Racismo no Shopping Cidade Jardim‏

Por Ibira Machado*

Caros representantes do Shopping Cidade Jardim e interessados em ouvir,

Foi com muita indignação que entrei em contato, ainda nesta manhã, com a história vivida por Pedro Bandera, cubano, músico e negro, ocorrida em meados de 2010. Ao se aproximar da Livraria da Vila, dentro do shopping, onde iria tocar percussão na apresentação da cantora Marina de La Riva, Pedro foi abordado por seguranças que, sem causa aprente, pensaram que ele pudesse ser um perigo ao bem estar do shopping. Não por menos, Pedro sente-se até hoje profundamente atingido pelo que teve que forçadamente passar. Mas, ao contrário do que pensam pessoas que agem como vocês, a ofensa não se restringe somente à pessoa que sofre o absurdo, e nem mesmo se restringe a seus familiares e amigos.

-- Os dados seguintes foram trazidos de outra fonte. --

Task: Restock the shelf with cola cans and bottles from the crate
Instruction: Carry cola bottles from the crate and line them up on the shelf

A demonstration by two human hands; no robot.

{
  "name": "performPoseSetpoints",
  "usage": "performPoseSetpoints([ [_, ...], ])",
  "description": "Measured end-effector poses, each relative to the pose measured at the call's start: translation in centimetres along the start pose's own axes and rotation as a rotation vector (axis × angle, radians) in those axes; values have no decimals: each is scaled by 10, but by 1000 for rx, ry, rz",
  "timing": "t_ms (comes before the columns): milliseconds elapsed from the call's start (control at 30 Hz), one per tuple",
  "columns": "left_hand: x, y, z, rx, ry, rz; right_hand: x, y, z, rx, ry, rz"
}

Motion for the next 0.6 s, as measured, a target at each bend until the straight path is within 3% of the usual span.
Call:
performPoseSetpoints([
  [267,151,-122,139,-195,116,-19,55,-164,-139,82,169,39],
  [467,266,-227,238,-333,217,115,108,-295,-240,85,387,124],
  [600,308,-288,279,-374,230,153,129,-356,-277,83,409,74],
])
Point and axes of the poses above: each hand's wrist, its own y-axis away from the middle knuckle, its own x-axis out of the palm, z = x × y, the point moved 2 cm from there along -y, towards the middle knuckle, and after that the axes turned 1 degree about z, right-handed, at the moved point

Eu não conhecia e sigo sem conhecer Pedro Damian Bandera Izquierdo. Mas, neste caso, não faz a absoluta menor diferença. Ao saber o que ocorreu com ele nas dependências do Shopping Cidade Jardim, senti-me triste, chocado, ofendido, envergonhado. Triste, porque não desejaria a ninguém a discriminação e isso já basta pra tristeza. Chocado, porque Pedro foi discriminado tão e somente por sua cor de pele, embora justificativas estúpidas tenham sido colocadas na mesa pra explicar a atitude do shopping – o que piorou a história. Ofendido, porque não me sinto diferente de Pedro, nem de nenhum ser humano, e, portanto, atitudes como essa inevitavelmente atingem a mim também. E envergonhado porque a vida quis que eu nascesse no Brasil, em São Paulo, na zona oeste da cidade, o que me coloca, a olhos desconhecidos, basicamente no mesmo balaio das pessoas que têm nojo e medo de afrodescendentes, independentemente de sua índole. E, na verdade, tenho consciência de que o Shopping Cidade Jardim e grande parte das pessoas que compactuam com ele estão, na verdade, na zona sul da capital paulista. Mas isso não me livra da vergonha.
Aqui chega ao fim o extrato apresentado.